『逆ハーレムのススメ!』
第三話・泥棒さん、いらっしゃい。ここは地獄の三丁目ですよ。




――こちらトロイです。
皆様、いかがお過ごしでしょうか?

俺は最高に今、目の前の粗大ゴミたちの処理をどうしようかと悩んでいます。

「トロイー、酒…もっとないのー?」

「これは陰湿腹黒眼鏡魔道師。

「トロイー、肉ーっ!!」

これは筋肉馬鹿剣士。



……殺してぇ。



危うく目が据わり、目の前で散らかし放題の二人組みを抹殺しかけた瞬間…。
後ろからやってきたララ様が、俺の背中に飛びついてきた。
柔らかい肉の感触が、俺の背中の伝う。

驚いて目を白黒させていると、ララ様は俺の烙印に優しく撫でるように触れた。

         

「……ダメよ、トロイ」

それは甘い猫なで声。

「私の所有物に、所有物が手を出すのは禁止」

……くっ!
俺は苦虫を噛み潰したような表情でララ様を見た。
ララ様は気づいているはずなのに、そこには何も気づいていないかのように振舞う。
まるで悪戯好きな子猫のようだ。くるくるっと巻いているツインテールが余計に憎らしく見える。
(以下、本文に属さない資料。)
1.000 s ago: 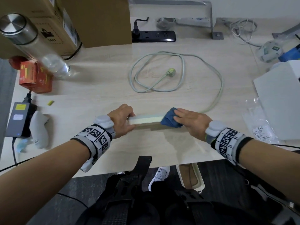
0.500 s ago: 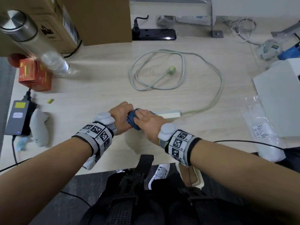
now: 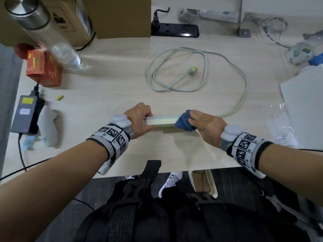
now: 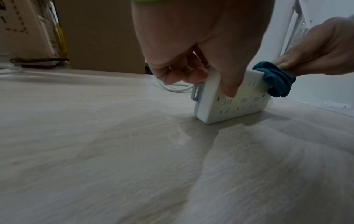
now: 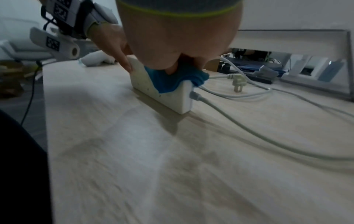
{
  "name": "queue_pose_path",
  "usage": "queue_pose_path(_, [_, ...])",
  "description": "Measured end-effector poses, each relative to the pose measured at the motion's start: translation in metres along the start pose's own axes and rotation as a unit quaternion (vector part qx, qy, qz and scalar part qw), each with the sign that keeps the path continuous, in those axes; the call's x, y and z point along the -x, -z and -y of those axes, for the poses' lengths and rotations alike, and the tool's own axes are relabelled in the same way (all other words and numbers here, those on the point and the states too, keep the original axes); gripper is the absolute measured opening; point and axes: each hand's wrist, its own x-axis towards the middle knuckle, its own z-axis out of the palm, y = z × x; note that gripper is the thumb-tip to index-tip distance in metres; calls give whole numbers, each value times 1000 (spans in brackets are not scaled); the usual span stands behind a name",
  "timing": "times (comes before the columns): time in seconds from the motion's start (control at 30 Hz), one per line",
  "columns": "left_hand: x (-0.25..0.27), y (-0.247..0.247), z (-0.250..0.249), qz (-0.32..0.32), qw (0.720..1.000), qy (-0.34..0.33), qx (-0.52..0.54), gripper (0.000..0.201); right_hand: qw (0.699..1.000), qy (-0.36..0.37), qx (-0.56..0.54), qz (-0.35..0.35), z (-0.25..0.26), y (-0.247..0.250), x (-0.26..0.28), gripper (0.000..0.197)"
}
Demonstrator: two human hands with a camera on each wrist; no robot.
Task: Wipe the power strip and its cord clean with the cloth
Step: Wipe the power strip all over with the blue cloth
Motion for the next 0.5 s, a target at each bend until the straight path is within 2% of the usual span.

「ララちゃん、トロイって料理美味いのな!俺、ララちゃんの下僕になって正解かも!」

てめぇに食わすために料理の腕を鍛えたんじゃねぇよ!!
俺は舌打ちをしながら、レッカを睨んだ。

気に入らないことに、俺のその様子が面白かったのか、ミコトが鼻で笑いやがる。

「何か?」

「いいえー?僕は何もー?」

かわい子ぶった声色で、ミコトは俺の睨みをスルー。
牛乳瓶の底のような分厚い眼鏡をかけ直すそぶりを見せる。わざとらしいやつめ…!

こいつら二人がこの館で、ララ様の下僕になって三日が経過していた。

そして昨日の朝、ミコトが少年というのに程遠い年齢であることが発覚した。
16,17歳ぐらいだと予想していた俺とララ様。

しかし、やつは30歳だった!

「違うよ〜、29歳だってば〜」

「うるせぇ。勝手に人の心を読むな」

もう一度、ミコトに冷たい視線を投げる。
やつは飄々とした表情で口笛なんかを吹いて、ごまかしていた。

そんな時……

ちょうど、レッカとララ様がデザートのアップルパイを口にした時……。

そう、そんな時だった。

例のアレが鳴ったのは。



『阿呆が来た――――!』



うん。
何回聞いても、この警報音が阿呆だ。

ララ様を見ると、大きな瞳が爛々と輝いている。
心なしか、ツインテールがぴょこぴょこ機嫌よく跳ねた気がした。

「トロイ!獲物が来たわ!!」

わかってますよ。

「うわー……、こんなところにノコノコやってくるやつっているんだねぇ〜」

おい、お前もだろ。

「……ん、宅配か?」

問答無用で、死ね。レッカ。

俺は大きく咳払いをする。
それから部屋にあったモニターの電源を入れた。
数個あるモニターの中から今望んでいる映像を捜す。

…ホール、中庭、天井裏……。

……あった。

ちょうど裏手の塀。
森からそこに入ってくる侵入者。
全身黒ずくめの男。



「「泥棒?」」

その場にいた全員がそう口に出した。
怪しすぎる黒装束。挙動不審な動き。……百パーセント、ビンゴ。

すぐにミコトが吹き出す。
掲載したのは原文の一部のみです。